• [Work instruction] Reproduce the full listing as it stands. Images do not belong in the copy.
━━━━━━━━━━
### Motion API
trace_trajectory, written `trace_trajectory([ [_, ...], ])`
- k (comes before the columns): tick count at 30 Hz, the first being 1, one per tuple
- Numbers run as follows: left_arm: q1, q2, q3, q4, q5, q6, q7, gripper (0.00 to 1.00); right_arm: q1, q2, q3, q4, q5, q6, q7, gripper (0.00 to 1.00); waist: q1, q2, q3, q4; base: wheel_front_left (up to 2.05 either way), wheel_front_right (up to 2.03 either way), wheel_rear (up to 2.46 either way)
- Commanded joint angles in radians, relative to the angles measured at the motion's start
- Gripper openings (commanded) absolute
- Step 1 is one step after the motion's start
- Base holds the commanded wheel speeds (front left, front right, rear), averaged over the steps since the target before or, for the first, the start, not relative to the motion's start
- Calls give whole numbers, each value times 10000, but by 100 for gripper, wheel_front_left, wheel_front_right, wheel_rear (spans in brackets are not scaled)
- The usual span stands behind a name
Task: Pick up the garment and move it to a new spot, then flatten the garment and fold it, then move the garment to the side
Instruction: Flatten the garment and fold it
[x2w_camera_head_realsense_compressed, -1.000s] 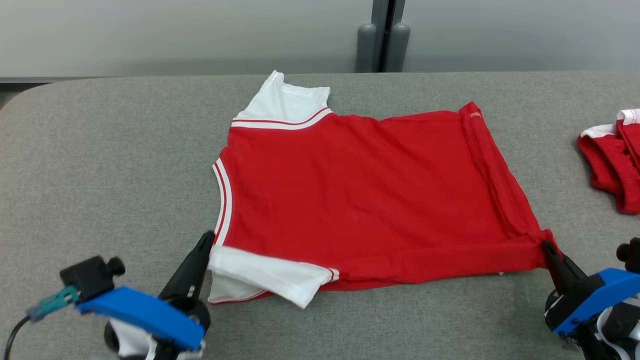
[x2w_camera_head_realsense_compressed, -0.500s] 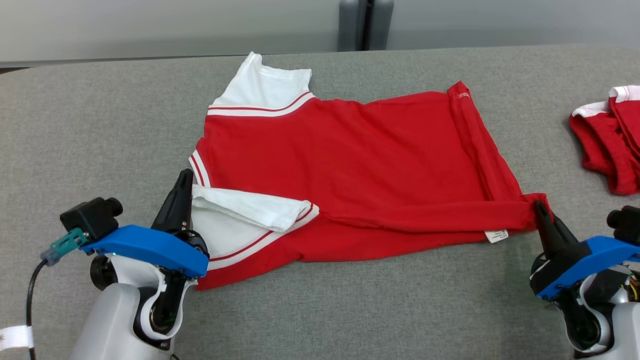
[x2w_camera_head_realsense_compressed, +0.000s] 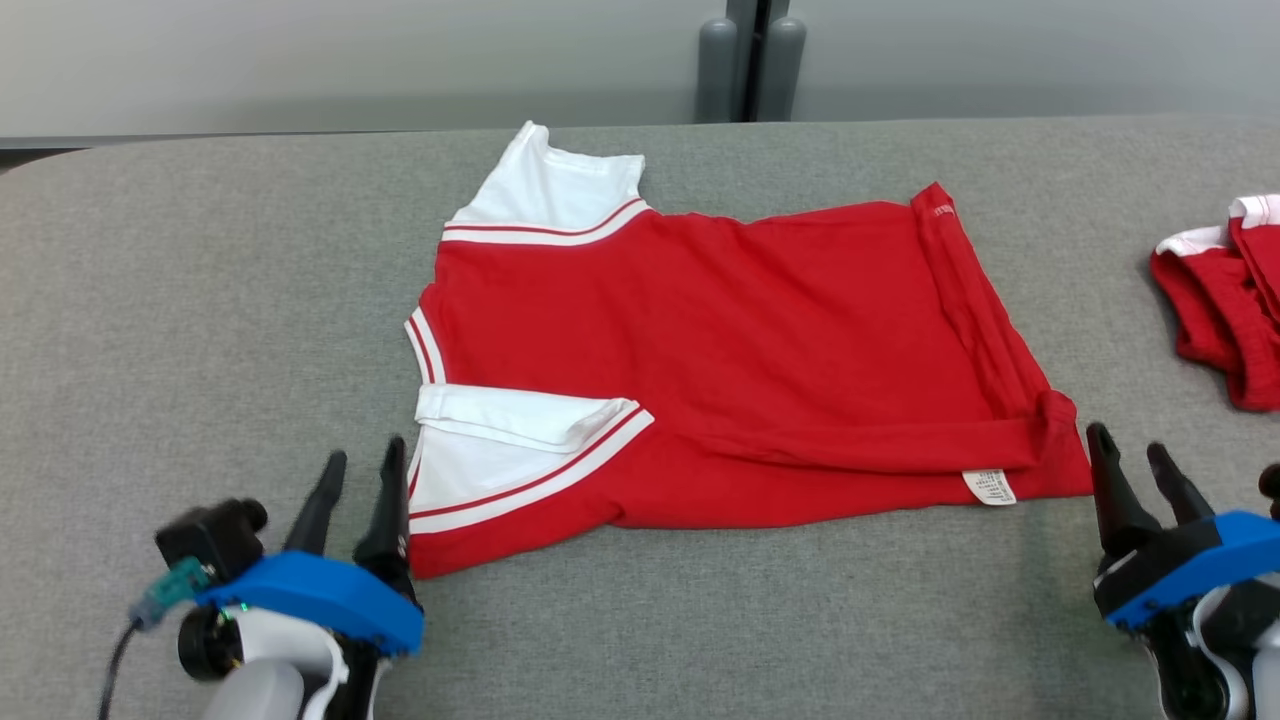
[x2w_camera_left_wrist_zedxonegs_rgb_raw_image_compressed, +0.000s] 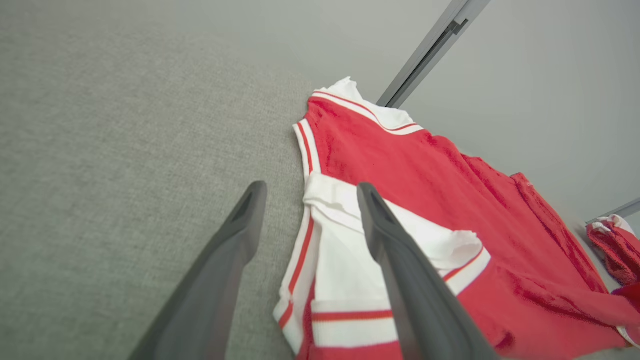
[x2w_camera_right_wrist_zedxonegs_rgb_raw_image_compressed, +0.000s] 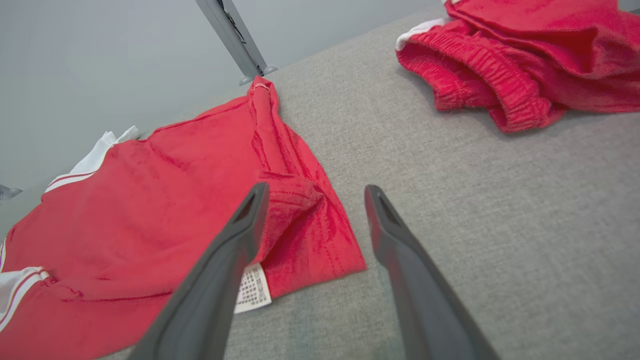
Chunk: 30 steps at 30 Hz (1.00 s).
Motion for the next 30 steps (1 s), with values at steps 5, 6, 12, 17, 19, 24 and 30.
trace_trajectory([
  [5, 764, 112, -431, -65, 252, 195, 367, 100, 552, -15, -397, 205, -52, 5, 449, 100, -1, 0, -80, 235, 0, 0, 0],
  [6, 833, 125, -502, -57, 282, 218, 460, 100, 529, -18, -445, 287, -33, 5, 482, 100, -1, 0, -82, 258, 0, 0, 0],
  [12, 861, 97, -988, 140, 485, 481, 1203, 100, 14, -18, -449, 1209, -354, 5, 446, 100, -1, 0, -62, 311, 0, 0, 0],
  [17, 843, -5, -1200, 265, 278, 393, 1786, 100, -543, -18, -261, 2037, -583, 5, 577, 100, -1, 0, 3, 282, 0, 0, 0],
  [19, 869, -48, -1360, 287, 184, 269, 2026, 33, -645, -12, -136, 2379, -642, 5, 713, 100, -1, 0, 14, 282, 0, 0, 0],
  [24, 855, -80, -1427, 263, -21, 81, 2248, 0, -762, 6, -65, 2668, -698, 5, 574, 0, -1, 0, -88, 290, 0, 0, 0],
  [30, 1022, 276, -1023, -186, -344, 66, 2166, 0, -368, -18, -158, 2060, -671, 5, 393, 0, -1, 0, -315, 213, 0, 0, 0],
])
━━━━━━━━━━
• [Solution to this exercise]
### Motion API
trace_trajectory, written `trace_trajectory([ [_, ...], ])`
- k (comes before the columns): tick count at 30 Hz, the first being 1, one per tuple
- Numbers run as follows: left_arm: q1, q2, q3, q4, q5, q6, q7, gripper (0.00 to 1.00); right_arm: q1, q2, q3, q4, q5, q6, q7, gripper (0.00 to 1.00); waist: q1, q2, q3, q4; base: wheel_front_left (up to 2.05 either way), wheel_front_right (up to 2.03 either way), wheel_rear (up to 2.46 either way)
- Commanded joint angles in radians, relative to the angles measured at the motion's start
- Gripper openings (commanded) absolute
- Step 1 is one step after the motion's start
- Base holds the commanded wheel speeds (front left, front right, rear), averaged over the steps since the target before or, for the first, the start, not relative to the motion's start
- Calls give whole numbers, each value times 10000, but by 100 for gripper, wheel_front_left, wheel_front_right, wheel_rear (spans in brackets are not scaled)
- The usual span stands behind a name
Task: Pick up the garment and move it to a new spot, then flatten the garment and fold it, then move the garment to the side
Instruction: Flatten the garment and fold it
[x2w_camera_head_realsense_compressed, -1.000s] 
[x2w_camera_head_realsense_compressed, -0.500s] 
[x2w_camera_head_realsense_compressed, +0.000s] 
[x2w_camera_left_wrist_zedxonegs_rgb_raw_image_compressed, +0.000s] 
[x2w_camera_right_wrist_zedxonegs_rgb_raw_image_compressed, +0.000s] 
Chunk: 30 steps at 30 Hz (1.00 s).
Motion for the next 30 steps (1 s), with values at steps 5, 6, 12, 17, 19, 24 and 30.
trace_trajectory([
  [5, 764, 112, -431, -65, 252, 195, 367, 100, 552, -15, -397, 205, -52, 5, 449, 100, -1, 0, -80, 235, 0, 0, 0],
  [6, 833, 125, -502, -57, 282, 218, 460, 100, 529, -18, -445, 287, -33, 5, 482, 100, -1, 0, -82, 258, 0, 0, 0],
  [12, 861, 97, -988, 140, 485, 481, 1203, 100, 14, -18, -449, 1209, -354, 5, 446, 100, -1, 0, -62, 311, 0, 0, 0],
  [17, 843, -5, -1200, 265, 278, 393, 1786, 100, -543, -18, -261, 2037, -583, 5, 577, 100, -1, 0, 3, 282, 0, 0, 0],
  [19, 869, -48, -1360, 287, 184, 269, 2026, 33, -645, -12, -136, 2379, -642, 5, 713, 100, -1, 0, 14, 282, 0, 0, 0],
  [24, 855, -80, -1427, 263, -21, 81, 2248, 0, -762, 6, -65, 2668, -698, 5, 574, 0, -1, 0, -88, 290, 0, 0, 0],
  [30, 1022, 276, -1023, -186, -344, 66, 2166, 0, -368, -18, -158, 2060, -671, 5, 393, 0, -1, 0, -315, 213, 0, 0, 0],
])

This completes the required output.